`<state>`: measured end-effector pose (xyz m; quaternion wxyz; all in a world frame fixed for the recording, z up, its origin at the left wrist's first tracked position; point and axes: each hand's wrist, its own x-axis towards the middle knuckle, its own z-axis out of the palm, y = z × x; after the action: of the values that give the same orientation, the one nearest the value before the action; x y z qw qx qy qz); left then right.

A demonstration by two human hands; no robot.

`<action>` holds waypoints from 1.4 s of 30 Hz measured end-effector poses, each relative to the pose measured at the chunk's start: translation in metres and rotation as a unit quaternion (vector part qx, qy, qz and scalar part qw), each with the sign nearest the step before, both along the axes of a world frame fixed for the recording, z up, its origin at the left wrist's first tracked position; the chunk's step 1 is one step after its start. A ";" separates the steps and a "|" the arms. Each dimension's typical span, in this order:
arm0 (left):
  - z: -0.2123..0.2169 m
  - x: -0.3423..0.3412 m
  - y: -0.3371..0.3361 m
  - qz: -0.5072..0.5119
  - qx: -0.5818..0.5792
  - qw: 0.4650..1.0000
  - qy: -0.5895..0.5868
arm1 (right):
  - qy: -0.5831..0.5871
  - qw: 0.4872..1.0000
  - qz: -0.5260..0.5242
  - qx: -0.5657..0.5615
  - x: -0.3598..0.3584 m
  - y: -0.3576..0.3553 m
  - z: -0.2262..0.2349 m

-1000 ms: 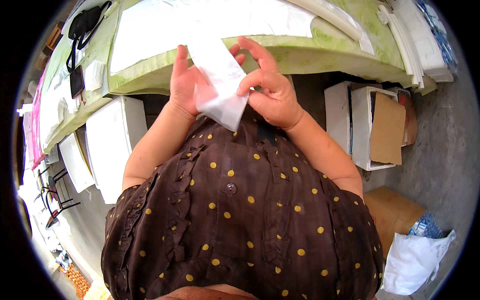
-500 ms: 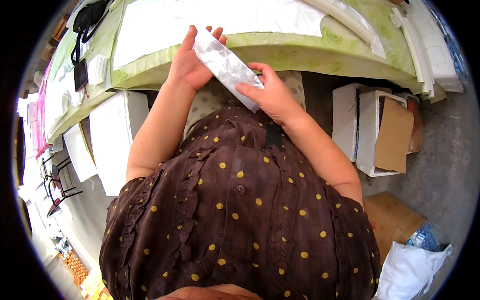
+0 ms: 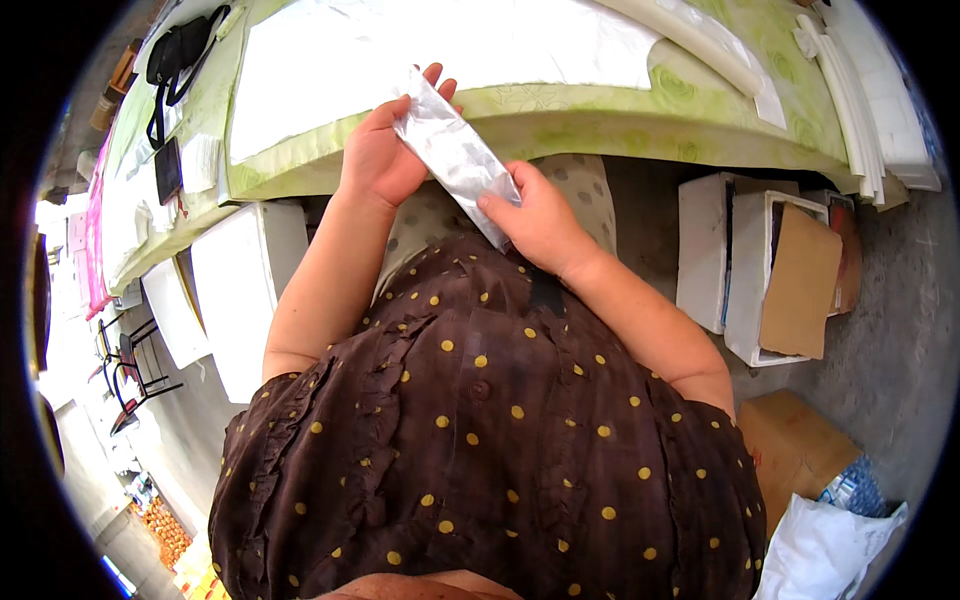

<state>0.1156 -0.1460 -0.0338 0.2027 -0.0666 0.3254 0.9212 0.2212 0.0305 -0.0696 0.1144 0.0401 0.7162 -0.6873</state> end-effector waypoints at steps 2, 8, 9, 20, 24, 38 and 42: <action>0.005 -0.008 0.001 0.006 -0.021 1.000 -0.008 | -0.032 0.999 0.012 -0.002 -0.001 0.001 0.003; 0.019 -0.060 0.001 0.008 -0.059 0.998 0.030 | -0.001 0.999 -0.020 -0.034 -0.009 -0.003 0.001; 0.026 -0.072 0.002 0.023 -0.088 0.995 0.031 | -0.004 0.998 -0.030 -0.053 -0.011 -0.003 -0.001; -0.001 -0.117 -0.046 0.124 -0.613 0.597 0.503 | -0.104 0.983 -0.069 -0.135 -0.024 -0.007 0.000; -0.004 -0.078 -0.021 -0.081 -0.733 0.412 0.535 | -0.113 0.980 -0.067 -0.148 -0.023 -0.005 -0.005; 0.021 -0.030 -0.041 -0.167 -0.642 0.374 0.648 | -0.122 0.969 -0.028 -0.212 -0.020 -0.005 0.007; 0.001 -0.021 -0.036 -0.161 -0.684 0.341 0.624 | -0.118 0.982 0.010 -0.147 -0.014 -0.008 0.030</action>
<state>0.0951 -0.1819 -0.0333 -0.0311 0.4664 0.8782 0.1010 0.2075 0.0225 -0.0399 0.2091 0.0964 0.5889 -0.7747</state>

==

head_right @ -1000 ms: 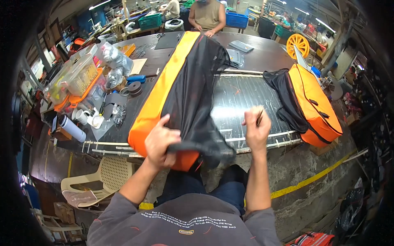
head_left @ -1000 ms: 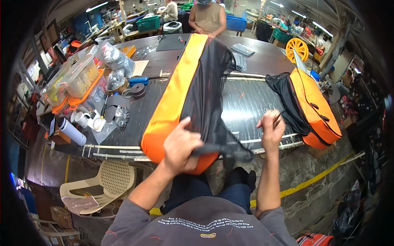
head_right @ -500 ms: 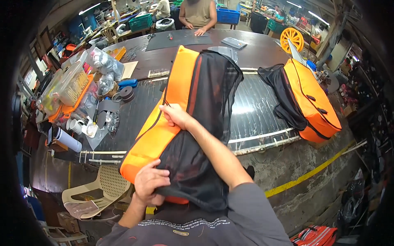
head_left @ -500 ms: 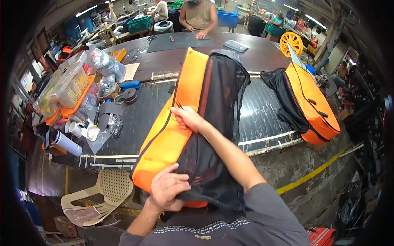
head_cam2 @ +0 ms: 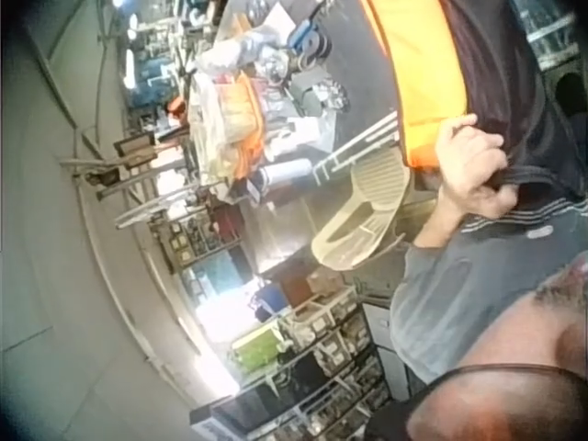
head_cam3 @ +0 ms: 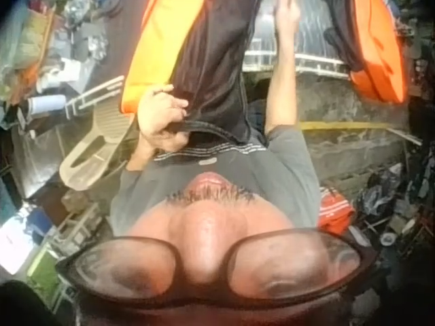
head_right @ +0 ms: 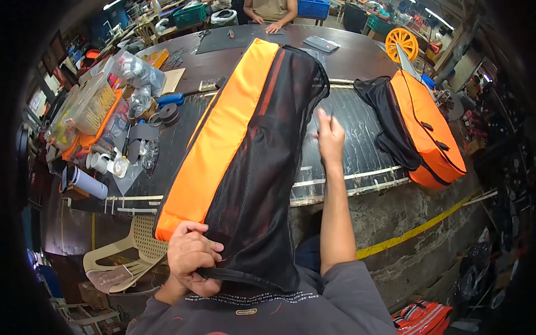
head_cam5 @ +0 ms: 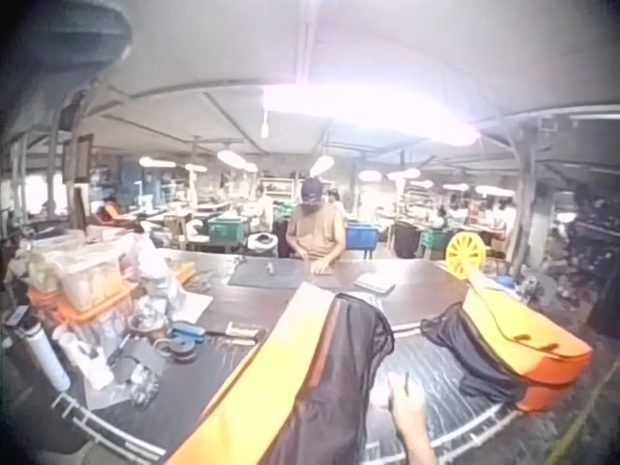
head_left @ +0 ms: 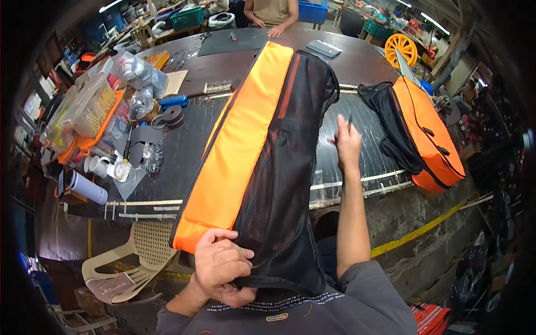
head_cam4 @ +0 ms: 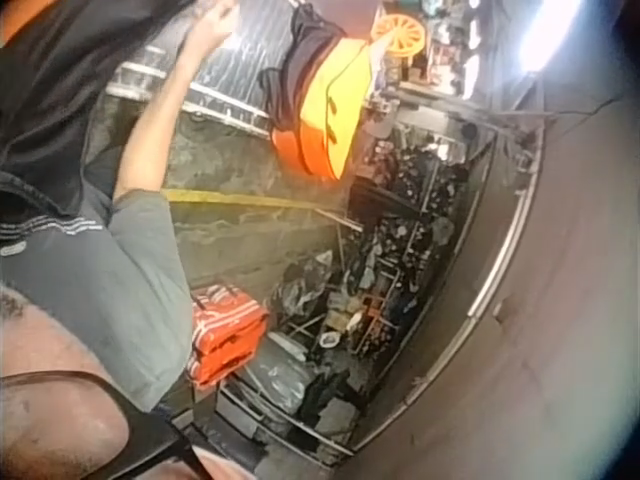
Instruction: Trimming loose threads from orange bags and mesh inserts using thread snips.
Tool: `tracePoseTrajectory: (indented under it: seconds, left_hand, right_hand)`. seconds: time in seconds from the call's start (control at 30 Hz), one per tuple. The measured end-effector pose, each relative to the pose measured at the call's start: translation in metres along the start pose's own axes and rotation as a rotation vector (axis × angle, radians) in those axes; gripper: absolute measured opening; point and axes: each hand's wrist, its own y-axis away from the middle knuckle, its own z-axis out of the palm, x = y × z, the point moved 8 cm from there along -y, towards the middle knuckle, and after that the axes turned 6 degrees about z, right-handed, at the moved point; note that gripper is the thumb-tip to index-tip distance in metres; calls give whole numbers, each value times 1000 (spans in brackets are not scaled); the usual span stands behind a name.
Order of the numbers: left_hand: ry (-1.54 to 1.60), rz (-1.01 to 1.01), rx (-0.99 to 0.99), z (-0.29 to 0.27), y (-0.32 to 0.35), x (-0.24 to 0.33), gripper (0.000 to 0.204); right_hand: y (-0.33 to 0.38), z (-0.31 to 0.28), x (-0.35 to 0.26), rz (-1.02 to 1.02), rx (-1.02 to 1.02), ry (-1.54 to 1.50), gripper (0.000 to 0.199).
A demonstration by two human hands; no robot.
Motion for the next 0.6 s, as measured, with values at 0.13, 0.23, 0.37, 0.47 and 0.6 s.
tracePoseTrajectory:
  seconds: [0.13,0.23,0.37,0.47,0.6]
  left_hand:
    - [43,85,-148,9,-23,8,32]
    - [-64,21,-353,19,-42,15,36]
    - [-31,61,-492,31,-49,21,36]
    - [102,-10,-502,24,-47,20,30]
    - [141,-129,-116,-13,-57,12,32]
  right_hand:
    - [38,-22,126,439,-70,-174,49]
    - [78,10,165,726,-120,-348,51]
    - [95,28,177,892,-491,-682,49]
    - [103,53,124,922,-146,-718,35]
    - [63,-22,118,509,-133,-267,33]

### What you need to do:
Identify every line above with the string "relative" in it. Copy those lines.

### Task output:
`<action>` holds waypoints from 1.4 s of 30 Hz measured end-effector poses, each relative to the pose measured at the chunk's start: translation in metres and rotation as a unit quaternion (vector part qx, qy, qz and scalar part qw), each with the sign nearest the step before, both along the axes of a world frame fixed for the recording, z up, its origin at the left wrist's first tracked position; the chunk's step 1 is one step after its start. A ";" separates the steps and a "|" the arms. Each dimension's typical span, in this order:
Tool: `tracePoseTrajectory: (indented under it: seconds, left_hand, right_hand)`. seconds: time in seconds from the call's start (control at 30 Hz), one per tuple. The measured end-effector pose, each relative to the pose measured at the call's start: translation in metres along the start pose's own axes and rotation as a rotation vector (axis × angle, radians) in those axes; gripper: absolute measured opening; point and axes: each hand's wrist, its own y-axis away from the middle knuckle, its own z-axis out of the palm, x = y × z, the point moved 8 cm from there along -y, towards the middle knuckle, and after that the axes turned 6 degrees about z, right-handed, at the moved point; note that gripper is the thumb-tip to index-tip distance in metres; calls give whole numbers, each value times 1000 (spans in brackets are not scaled); the usual span stands behind a name.

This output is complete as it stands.